§ Instructions to follow
Within the entries below, output exactly the lines between the line containing "For the benchmark, provide the position of the white" and the line containing "Given the image provided below, your", inclusive, and omit any picture.

[Opening Provided entries section]

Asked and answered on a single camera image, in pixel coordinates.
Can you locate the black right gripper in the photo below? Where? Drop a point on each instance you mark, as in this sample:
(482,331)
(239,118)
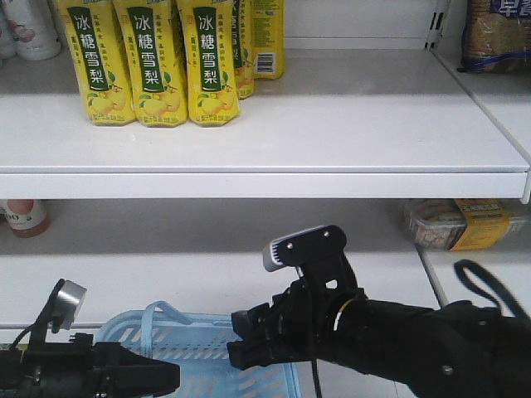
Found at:
(303,318)

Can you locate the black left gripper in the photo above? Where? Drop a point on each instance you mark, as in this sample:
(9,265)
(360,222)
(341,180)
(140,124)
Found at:
(82,368)

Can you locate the light blue plastic basket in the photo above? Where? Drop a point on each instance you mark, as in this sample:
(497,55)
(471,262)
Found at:
(197,342)

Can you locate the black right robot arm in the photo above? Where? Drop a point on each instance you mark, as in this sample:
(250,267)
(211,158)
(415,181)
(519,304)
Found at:
(460,350)

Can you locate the orange juice bottle right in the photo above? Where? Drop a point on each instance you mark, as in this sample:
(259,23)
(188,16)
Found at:
(25,217)

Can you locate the clear cookie tray yellow label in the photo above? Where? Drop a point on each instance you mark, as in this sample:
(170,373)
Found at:
(462,224)

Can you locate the yellow pear drink bottle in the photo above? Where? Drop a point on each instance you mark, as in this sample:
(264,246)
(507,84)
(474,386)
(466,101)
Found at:
(212,95)
(97,50)
(153,45)

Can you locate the white metal shelving unit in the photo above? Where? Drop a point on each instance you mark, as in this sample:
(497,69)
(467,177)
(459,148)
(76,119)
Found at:
(372,109)

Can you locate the white peach drink bottle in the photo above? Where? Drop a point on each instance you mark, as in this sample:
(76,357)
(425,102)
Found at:
(32,28)

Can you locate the brown snack bag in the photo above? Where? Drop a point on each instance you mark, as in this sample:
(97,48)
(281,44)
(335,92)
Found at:
(496,36)

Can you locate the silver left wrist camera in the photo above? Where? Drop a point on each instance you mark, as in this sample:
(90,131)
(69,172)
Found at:
(67,300)

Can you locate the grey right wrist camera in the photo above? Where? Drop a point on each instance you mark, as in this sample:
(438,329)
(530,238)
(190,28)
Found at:
(303,247)

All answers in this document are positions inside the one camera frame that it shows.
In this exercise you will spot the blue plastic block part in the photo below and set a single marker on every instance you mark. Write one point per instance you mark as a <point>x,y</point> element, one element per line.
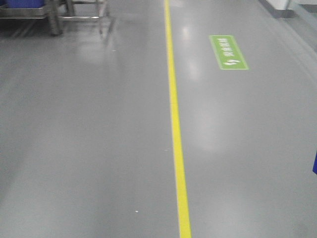
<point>315,165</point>

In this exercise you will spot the green floor sign sticker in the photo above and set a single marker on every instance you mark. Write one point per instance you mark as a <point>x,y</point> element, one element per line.
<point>228,53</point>

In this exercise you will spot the stainless steel wheeled cart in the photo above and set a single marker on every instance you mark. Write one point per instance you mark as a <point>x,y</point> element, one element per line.
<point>57,11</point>

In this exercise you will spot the blue bin on cart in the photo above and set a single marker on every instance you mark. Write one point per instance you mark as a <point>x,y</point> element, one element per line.
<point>25,3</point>

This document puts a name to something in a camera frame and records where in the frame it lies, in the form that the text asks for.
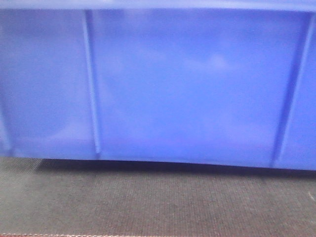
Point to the blue plastic bin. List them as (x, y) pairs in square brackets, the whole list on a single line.
[(226, 82)]

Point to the black conveyor belt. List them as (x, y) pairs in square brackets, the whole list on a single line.
[(43, 197)]

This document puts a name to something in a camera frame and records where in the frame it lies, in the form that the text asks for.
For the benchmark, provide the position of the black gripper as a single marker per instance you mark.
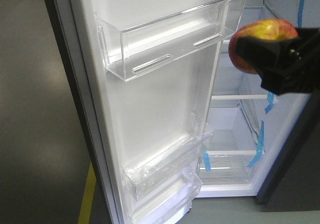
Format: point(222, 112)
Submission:
point(285, 66)

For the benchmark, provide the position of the red yellow apple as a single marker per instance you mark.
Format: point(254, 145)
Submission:
point(268, 29)

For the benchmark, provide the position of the white fridge door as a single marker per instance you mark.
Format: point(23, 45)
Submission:
point(127, 123)

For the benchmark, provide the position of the dark grey fridge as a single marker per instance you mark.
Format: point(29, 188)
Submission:
point(264, 145)

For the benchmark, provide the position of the clear middle door bin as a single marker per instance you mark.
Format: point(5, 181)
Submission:
point(144, 179)

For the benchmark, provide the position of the clear door bin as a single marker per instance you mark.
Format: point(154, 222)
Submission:
point(167, 199)
point(135, 51)
point(144, 179)

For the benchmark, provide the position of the clear upper door bin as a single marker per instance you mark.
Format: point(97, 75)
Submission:
point(135, 51)

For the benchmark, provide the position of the clear lower door bin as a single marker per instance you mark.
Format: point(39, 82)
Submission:
point(167, 199)

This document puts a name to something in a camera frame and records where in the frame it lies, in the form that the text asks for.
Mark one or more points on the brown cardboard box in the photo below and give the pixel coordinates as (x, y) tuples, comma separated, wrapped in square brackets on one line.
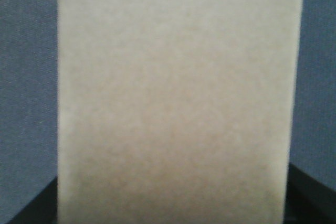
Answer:
[(175, 111)]

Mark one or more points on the black conveyor belt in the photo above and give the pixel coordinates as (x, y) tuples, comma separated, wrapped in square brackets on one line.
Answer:
[(29, 115)]

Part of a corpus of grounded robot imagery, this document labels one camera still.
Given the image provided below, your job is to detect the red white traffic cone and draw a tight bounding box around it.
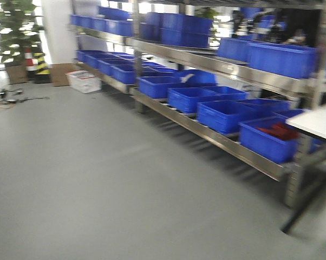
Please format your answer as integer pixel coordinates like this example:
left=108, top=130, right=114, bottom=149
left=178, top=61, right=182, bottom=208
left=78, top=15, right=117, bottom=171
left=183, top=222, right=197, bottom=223
left=24, top=48, right=36, bottom=80

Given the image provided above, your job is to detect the stainless steel shelf rack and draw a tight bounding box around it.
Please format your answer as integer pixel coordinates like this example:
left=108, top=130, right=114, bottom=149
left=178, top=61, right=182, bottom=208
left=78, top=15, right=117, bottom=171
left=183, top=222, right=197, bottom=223
left=68, top=0, right=326, bottom=209

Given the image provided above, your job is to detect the blue bin with red parts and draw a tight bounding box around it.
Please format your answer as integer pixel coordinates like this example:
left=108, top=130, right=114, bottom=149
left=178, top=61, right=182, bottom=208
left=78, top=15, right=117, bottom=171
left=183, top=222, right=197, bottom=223
left=239, top=116, right=298, bottom=164

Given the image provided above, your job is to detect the black yellow striped cone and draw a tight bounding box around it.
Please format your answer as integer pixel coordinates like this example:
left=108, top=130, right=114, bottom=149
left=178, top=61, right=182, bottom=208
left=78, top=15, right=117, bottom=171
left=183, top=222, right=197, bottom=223
left=34, top=53, right=51, bottom=84

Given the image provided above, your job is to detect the white plastic basket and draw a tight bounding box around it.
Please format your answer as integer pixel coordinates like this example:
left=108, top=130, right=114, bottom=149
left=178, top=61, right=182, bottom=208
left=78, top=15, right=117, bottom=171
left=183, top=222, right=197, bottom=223
left=66, top=70, right=101, bottom=94

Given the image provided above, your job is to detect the green potted plant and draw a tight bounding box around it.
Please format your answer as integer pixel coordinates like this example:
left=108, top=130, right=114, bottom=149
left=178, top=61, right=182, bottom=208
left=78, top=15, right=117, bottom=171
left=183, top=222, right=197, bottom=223
left=0, top=1, right=44, bottom=85

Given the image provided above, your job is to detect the blue bin on lower shelf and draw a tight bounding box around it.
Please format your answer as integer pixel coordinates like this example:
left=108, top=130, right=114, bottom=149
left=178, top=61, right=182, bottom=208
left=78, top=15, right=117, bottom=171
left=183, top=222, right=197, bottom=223
left=197, top=100, right=257, bottom=134

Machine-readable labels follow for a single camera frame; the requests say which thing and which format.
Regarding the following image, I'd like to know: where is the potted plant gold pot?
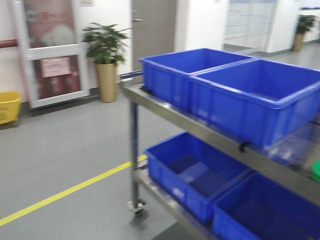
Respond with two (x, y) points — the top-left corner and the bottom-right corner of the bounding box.
(82, 22), (130, 103)

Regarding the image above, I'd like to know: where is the blue bin cart bottom right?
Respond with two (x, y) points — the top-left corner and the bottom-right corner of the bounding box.
(211, 173), (320, 240)

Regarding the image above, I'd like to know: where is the fire extinguisher cabinet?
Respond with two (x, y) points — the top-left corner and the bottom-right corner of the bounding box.
(11, 0), (90, 109)

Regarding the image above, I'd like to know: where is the grey door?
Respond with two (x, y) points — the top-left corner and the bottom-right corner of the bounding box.
(132, 0), (177, 70)

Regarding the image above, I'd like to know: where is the blue bin cart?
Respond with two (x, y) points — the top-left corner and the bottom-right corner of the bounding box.
(211, 173), (320, 240)
(190, 59), (320, 147)
(144, 132), (252, 224)
(139, 48), (255, 111)

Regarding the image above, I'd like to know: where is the distant potted plant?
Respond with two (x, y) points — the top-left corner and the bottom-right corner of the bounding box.
(291, 14), (317, 52)

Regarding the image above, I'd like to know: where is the yellow mop bucket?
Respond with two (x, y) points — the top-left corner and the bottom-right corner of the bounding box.
(0, 91), (22, 125)

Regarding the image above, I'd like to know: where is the blue bin cart top right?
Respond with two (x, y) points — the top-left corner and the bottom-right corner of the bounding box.
(190, 59), (320, 147)

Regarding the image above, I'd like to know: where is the blue bin cart bottom left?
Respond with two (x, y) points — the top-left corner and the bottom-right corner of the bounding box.
(144, 132), (252, 224)

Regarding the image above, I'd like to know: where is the blue bin cart top left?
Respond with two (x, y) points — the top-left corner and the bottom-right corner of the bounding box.
(139, 48), (255, 111)

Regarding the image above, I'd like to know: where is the steel trolley cart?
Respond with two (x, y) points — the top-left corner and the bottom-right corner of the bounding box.
(119, 70), (320, 240)

[Closing Provided entries section]

§ Exercise answer
For the benchmark, provide the position of the white fridge door as a single marker per instance you mark.
Format: point(23, 45)
Submission:
point(127, 123)

For the benchmark, provide the position of the dark grey fridge as a single marker per instance you mark.
Format: point(29, 188)
Submission:
point(264, 145)

For the benchmark, provide the position of the clear middle door bin as a single marker per instance you mark.
Format: point(5, 181)
Submission:
point(144, 179)

For the benchmark, provide the position of the clear door bin as a single marker per instance you mark.
Format: point(154, 222)
Submission:
point(167, 199)
point(135, 51)
point(144, 179)

For the benchmark, provide the position of the clear upper door bin as a single marker per instance you mark.
Format: point(97, 75)
Submission:
point(135, 51)

For the benchmark, provide the position of the clear lower door bin as a single marker per instance you mark.
Format: point(39, 82)
Submission:
point(167, 199)

This document puts a name to something in a camera frame and records where in the frame it lies, in the form that the text asks for.
Mark one or more points on the brown cardboard box in the photo below and give the pixel coordinates as (x, y) tuples, comma separated, wrapped in square brackets on one line.
Answer:
[(175, 111)]

Mark one or more points on the black conveyor belt in the photo above and give the pixel coordinates as (x, y) tuples, comma separated, wrapped in square brackets on one line.
Answer:
[(29, 115)]

Part of a corpus of grounded robot imagery, this document labels one camera still.
Given the image provided below, your job is to detect the red white traffic cone and draw a tight bounding box around it.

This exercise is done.